======== Data supplied

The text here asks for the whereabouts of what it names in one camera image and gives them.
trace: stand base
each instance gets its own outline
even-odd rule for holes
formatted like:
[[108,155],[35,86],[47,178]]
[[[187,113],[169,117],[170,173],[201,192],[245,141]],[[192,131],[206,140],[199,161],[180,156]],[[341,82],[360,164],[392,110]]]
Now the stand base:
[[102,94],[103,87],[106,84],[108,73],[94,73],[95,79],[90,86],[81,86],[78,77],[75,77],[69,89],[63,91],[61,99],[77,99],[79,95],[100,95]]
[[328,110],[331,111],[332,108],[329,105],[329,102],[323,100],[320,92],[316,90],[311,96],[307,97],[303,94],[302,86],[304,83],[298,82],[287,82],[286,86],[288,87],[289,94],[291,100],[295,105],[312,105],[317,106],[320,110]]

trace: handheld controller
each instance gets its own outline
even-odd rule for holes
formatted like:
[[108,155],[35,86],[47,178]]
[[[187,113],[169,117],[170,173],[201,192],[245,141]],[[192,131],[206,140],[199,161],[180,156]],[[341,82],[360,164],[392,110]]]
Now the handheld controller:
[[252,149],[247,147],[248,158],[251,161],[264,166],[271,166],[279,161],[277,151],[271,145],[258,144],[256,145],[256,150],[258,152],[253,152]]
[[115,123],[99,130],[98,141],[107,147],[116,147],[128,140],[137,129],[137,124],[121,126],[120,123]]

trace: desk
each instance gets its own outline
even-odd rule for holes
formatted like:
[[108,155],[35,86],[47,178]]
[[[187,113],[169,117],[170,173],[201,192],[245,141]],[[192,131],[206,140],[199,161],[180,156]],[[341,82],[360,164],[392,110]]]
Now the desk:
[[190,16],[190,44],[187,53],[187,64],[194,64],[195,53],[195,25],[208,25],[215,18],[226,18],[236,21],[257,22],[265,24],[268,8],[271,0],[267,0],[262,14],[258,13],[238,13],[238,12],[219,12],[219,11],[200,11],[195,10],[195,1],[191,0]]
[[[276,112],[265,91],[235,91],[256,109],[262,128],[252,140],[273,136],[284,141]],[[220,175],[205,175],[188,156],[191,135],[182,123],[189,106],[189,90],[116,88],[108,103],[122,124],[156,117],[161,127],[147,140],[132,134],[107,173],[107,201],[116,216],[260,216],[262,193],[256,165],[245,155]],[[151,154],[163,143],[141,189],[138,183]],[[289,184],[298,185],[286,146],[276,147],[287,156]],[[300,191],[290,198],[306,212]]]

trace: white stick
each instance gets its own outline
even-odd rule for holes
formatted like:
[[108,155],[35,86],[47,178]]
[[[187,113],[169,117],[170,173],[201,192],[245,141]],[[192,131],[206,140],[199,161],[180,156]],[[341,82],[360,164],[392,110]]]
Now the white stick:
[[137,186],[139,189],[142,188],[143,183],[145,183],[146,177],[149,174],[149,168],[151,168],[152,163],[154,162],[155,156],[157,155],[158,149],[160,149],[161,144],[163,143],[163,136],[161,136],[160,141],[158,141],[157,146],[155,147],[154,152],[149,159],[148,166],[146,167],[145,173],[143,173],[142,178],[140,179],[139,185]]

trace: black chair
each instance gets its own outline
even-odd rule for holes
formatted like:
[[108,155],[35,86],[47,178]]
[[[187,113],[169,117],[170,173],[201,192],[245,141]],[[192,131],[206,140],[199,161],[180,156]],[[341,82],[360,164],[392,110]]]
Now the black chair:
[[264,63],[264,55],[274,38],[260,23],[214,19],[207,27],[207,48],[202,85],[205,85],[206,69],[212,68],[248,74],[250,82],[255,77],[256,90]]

================
======== Data supplied

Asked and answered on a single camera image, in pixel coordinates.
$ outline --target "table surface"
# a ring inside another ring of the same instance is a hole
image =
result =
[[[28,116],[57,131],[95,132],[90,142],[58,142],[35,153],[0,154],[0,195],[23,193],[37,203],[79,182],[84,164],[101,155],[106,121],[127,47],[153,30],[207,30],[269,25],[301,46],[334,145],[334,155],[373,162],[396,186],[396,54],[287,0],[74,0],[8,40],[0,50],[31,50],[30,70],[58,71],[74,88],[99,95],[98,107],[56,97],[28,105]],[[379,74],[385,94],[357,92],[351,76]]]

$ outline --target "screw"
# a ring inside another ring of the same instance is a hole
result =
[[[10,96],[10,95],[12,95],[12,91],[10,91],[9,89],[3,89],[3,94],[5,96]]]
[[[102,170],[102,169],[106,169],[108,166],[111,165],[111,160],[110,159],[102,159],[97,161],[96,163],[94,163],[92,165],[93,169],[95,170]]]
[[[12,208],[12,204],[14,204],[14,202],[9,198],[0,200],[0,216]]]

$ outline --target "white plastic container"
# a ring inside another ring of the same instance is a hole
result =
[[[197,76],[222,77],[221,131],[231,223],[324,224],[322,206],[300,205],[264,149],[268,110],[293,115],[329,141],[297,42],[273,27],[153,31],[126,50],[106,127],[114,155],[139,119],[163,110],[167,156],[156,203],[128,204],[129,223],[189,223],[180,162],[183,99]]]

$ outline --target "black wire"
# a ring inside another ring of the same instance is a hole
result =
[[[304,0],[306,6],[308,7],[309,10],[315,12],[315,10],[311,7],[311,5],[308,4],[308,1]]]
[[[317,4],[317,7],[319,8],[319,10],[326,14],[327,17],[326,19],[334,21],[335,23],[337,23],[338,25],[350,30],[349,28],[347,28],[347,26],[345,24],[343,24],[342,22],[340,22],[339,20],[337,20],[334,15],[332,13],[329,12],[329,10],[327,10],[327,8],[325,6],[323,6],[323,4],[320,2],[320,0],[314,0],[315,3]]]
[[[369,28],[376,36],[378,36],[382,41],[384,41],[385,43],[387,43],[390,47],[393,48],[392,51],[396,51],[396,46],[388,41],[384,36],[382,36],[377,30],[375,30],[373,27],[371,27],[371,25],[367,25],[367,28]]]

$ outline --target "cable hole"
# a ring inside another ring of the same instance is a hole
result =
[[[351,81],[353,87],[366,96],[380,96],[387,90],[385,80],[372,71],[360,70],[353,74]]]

================

• What you will do:
Given the data above, which lines hold the string "camera"? Return them.

• Written solution:
The text here asks for the whereabouts of what it names in one camera image and gives them.
Asked and answered on a single camera image, in pixel coordinates.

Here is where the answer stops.